── RECORDED INFORMATION
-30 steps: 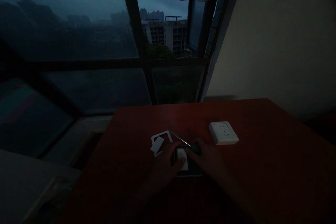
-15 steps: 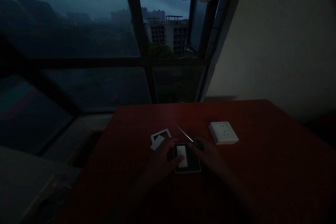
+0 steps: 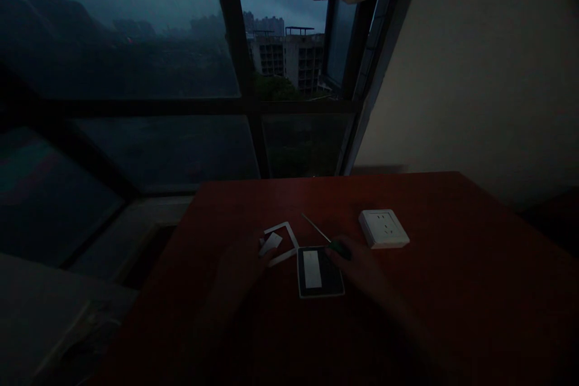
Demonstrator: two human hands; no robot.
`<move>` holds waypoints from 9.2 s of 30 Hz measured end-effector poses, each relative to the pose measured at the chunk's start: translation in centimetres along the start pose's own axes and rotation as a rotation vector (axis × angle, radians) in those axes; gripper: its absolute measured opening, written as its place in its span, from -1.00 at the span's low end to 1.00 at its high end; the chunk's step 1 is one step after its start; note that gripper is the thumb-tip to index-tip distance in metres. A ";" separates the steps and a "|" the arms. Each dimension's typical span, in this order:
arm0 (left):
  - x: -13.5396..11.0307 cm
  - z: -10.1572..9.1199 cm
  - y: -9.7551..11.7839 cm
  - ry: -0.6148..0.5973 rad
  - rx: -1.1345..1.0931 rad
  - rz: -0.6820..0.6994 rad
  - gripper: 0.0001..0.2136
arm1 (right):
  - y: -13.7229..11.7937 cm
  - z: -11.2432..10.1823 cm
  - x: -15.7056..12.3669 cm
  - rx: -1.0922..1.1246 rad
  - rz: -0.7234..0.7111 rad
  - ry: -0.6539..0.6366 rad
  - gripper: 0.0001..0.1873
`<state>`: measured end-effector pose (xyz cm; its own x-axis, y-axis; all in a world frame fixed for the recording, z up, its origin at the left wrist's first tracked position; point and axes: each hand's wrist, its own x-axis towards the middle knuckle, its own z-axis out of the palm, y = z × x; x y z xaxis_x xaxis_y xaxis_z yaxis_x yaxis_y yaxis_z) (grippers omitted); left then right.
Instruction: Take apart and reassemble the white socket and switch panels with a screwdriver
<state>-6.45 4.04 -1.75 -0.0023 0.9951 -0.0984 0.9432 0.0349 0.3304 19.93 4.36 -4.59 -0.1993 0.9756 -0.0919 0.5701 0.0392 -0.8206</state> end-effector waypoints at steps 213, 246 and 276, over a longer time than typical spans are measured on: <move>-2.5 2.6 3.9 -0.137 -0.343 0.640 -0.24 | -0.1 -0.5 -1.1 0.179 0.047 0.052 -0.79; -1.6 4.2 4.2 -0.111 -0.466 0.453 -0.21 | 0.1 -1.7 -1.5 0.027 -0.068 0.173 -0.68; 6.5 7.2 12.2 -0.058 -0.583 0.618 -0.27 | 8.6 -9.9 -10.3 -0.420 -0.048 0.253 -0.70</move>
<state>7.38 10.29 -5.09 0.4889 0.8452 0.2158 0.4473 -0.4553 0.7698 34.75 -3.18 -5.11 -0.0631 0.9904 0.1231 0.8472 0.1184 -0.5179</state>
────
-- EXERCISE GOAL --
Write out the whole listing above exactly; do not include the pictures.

-- RESULT FOR THIS EXERCISE --
-30 steps: 
-15 steps: 
+0 steps: 
Demonstrator: two human hands; no robot.
`<move>` holds waypoints from 9.2 s of 30 Hz measured end-effector poses, each relative to the pose measured at the chunk's start: translation in centimetres along the start pose's own axes and rotation as a rotation vector (axis × angle, radians) in those axes; gripper: its absolute measured opening, written as its place in its span, from -1.00 at the span's low end to 1.00 at its high end; the chunk's step 1 is one step after its start; note that gripper is the thumb-tip to index-tip distance in metres. A ";" separates the steps and a "|" the arms. Each dimension's typical span, in this order:
arm0 (left):
  - x: -13.5396..11.0307 cm
  - z: -10.1572..9.1199 cm
  - y: -9.7551..11.7839 cm
  - ry: -0.6148..0.5973 rad
  - rx: -1.1345..1.0931 rad
  - rz: -0.6820..0.6994 rad
  - gripper: 0.0001..0.2136
arm1 (right):
  - y: -13.7229..11.7937 cm
  - z: -11.2432..10.1823 cm
  - x: -15.7056..12.3669 cm
  - rx: -1.0922..1.1246 rad
  - rz: -0.7234..0.7111 rad
  - ry: -0.6539..0.6366 rad
  - gripper: 0.0001..0.1873
`<state>`: measured end-effector pose (xyz cm; its own x-axis, y-axis; all in a world frame fixed for the recording, z up, its origin at the left wrist's first tracked position; point and axes: each hand's wrist, its own x-axis towards the middle knuckle, its own z-axis out of the palm, y = z × x; x y z xaxis_x xaxis_y xaxis_z yaxis_x yaxis_y yaxis_z) (grippers omitted); left then right.
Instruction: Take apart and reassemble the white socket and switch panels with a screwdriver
<state>-6.45 4.04 -1.75 -0.0023 0.9951 -0.0984 0.9432 0.0349 0.3304 19.93 4.36 -4.59 -0.1993 0.9756 -0.0919 0.5701 0.0392 -0.8206</state> end-effector waypoints at steps 213, 246 and 276, over a longer time than typical spans are measured on: <move>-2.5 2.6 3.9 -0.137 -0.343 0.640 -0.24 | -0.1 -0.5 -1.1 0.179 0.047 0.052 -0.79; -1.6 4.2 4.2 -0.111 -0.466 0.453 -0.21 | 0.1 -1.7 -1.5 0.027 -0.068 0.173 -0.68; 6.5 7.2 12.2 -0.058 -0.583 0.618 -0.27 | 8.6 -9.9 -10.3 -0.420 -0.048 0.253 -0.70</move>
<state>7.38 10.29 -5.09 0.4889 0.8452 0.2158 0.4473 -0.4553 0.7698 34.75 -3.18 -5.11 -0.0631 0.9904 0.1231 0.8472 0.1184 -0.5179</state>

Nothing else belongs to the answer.